Dans ce cinquième chapitre, nous nous sommes consacrés à la description des résultats recueillis lors des entrevues avec les personnes réfugiées. La première partie présentait le profil général des participants rencontrés, leur trajectoire migratoire et des éléments liés aux défis vécus lors de leur installation dans la ville de Québec.

La deuxième partie de ce chapitre est dédiée aux informations qui nous permettent de répondre à notre première question de recherche. Les formes d’exclusion sociale vécues par les réfugiés de l’Afrique subsaharienne réinstallés à Québec ont été présentées. Les participants ont rapporté avoir été discriminés, dénigrés, dévalorisés, mésestimés, déconsidérés, insultés et agressés dans différents milieux. Les réfugiés ont parlé de leurs expériences d’exclusion en lien avec le marché du travail, leurs colocataires, leur quartier, le milieu de

l’éducation, le milieu de garde, les lieux publics, les organismes communautaires, les services de santé et les services sociaux.

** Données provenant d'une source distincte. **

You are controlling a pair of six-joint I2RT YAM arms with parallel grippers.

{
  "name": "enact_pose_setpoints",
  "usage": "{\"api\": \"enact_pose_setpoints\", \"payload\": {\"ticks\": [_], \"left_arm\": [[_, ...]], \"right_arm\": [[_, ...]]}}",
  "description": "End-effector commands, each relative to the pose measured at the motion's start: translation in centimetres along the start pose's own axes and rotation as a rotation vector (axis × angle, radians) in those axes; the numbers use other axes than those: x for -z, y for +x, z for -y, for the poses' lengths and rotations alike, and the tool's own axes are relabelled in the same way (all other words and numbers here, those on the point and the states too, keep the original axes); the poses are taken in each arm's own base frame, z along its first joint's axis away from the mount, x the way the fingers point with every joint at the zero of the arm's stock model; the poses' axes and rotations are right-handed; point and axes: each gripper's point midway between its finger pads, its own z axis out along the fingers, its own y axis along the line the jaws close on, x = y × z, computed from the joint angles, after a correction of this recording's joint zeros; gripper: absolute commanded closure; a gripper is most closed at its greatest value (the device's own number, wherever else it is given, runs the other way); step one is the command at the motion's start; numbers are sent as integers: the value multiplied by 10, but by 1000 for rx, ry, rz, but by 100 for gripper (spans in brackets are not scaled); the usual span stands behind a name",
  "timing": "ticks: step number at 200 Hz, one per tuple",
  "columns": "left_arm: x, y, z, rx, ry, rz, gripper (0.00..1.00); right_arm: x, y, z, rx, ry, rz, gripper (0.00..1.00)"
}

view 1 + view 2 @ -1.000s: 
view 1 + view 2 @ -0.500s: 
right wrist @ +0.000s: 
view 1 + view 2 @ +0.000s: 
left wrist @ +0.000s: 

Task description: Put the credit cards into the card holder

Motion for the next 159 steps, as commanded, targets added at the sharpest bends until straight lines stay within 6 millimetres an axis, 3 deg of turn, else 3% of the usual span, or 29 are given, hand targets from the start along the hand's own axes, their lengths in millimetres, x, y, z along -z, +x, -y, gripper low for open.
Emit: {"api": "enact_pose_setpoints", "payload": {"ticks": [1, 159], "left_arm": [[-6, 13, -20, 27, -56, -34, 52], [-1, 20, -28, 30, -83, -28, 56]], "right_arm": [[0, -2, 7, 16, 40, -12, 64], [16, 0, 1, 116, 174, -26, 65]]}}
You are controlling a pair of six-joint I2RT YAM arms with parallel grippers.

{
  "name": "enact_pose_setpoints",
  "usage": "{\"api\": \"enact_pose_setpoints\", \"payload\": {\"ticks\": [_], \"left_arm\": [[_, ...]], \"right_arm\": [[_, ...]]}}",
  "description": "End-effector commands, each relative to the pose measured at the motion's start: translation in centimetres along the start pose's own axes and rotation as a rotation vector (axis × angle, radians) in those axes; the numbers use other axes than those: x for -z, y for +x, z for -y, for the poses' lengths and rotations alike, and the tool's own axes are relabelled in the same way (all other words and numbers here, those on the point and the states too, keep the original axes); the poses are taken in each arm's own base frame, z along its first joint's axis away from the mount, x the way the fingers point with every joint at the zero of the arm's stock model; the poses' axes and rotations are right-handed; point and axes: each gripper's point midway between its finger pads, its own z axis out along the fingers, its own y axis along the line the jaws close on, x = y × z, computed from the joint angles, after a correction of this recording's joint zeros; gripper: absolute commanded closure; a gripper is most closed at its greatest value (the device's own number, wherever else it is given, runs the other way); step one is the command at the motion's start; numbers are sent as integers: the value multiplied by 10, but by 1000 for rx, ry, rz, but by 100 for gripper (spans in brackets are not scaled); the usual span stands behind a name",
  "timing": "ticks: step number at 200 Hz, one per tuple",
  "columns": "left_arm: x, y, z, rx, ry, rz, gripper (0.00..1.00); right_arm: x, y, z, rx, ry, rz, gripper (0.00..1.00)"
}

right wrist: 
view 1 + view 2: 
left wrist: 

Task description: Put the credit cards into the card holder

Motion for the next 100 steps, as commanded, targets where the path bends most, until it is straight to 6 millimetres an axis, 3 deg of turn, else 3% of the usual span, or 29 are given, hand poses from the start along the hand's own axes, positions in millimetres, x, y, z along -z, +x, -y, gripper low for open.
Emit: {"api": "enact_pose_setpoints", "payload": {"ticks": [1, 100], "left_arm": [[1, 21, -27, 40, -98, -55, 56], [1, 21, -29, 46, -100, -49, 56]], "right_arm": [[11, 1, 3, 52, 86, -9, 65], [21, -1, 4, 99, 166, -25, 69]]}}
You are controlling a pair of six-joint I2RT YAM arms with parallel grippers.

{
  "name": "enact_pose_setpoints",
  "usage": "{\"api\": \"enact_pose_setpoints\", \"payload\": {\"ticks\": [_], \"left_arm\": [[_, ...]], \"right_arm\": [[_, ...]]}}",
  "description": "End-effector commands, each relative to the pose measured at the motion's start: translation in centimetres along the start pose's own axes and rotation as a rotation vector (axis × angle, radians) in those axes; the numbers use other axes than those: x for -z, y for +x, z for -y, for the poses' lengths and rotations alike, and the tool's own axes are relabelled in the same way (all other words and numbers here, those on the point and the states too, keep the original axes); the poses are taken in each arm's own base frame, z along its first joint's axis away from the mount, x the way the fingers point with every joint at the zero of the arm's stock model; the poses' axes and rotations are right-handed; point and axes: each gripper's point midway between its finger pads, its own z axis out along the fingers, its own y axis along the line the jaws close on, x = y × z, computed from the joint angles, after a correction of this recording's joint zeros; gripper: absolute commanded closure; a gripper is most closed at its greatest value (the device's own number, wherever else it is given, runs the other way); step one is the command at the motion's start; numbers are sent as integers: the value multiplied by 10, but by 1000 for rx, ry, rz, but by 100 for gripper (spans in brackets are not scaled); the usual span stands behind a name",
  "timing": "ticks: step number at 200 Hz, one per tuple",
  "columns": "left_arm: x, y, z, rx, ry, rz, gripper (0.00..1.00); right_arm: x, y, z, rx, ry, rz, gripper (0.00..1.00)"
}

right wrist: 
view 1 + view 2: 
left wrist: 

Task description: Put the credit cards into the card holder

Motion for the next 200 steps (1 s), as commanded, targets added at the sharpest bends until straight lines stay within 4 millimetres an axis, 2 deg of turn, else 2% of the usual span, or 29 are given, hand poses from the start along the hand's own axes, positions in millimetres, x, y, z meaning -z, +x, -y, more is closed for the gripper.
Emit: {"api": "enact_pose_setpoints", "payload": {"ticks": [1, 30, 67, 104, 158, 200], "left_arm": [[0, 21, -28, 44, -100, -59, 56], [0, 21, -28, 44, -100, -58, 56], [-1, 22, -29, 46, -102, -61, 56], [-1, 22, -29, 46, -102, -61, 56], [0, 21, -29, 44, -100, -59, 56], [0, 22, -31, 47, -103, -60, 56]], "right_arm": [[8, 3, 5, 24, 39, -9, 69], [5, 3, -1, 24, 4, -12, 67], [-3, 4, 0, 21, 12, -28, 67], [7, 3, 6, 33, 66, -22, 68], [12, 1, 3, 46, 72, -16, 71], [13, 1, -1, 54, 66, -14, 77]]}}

Par la suite, ce chapitre expose les résultats des entrevues et qui nous permettent de répondre à notre deuxième question de recherche qui concerne les effets de l’exclusion sociale sur les conditions de vie. Quelques éléments sur l’accès aux ressources de base (revenu, logement, alimentation et ressources matérielles) y sont décrits.

De plus, ce chapitre fait référence aux résultats des entrevues en rapport avec la troisième question de cette étude : les effets de l’exclusion sociale sur la santé des réfugiés. Les participants ont rapporté que leurs conditions de vie avaient des effets négatifs sur leur santé physique et celle des membres de leur famille. Finalement, les entrevues ont révélé que plusieurs éléments pouvaient avoir des effets délétères sur la santé mentale des réfugiés rencontrés tels la discrimination, l’isolement social, l’absence de soutien, la rupture ainsi que les faibles liens transnationaux avec la famille restée en Afrique, les mauvaises conditions de vie et les défis de l’adaptation et de l’intégration.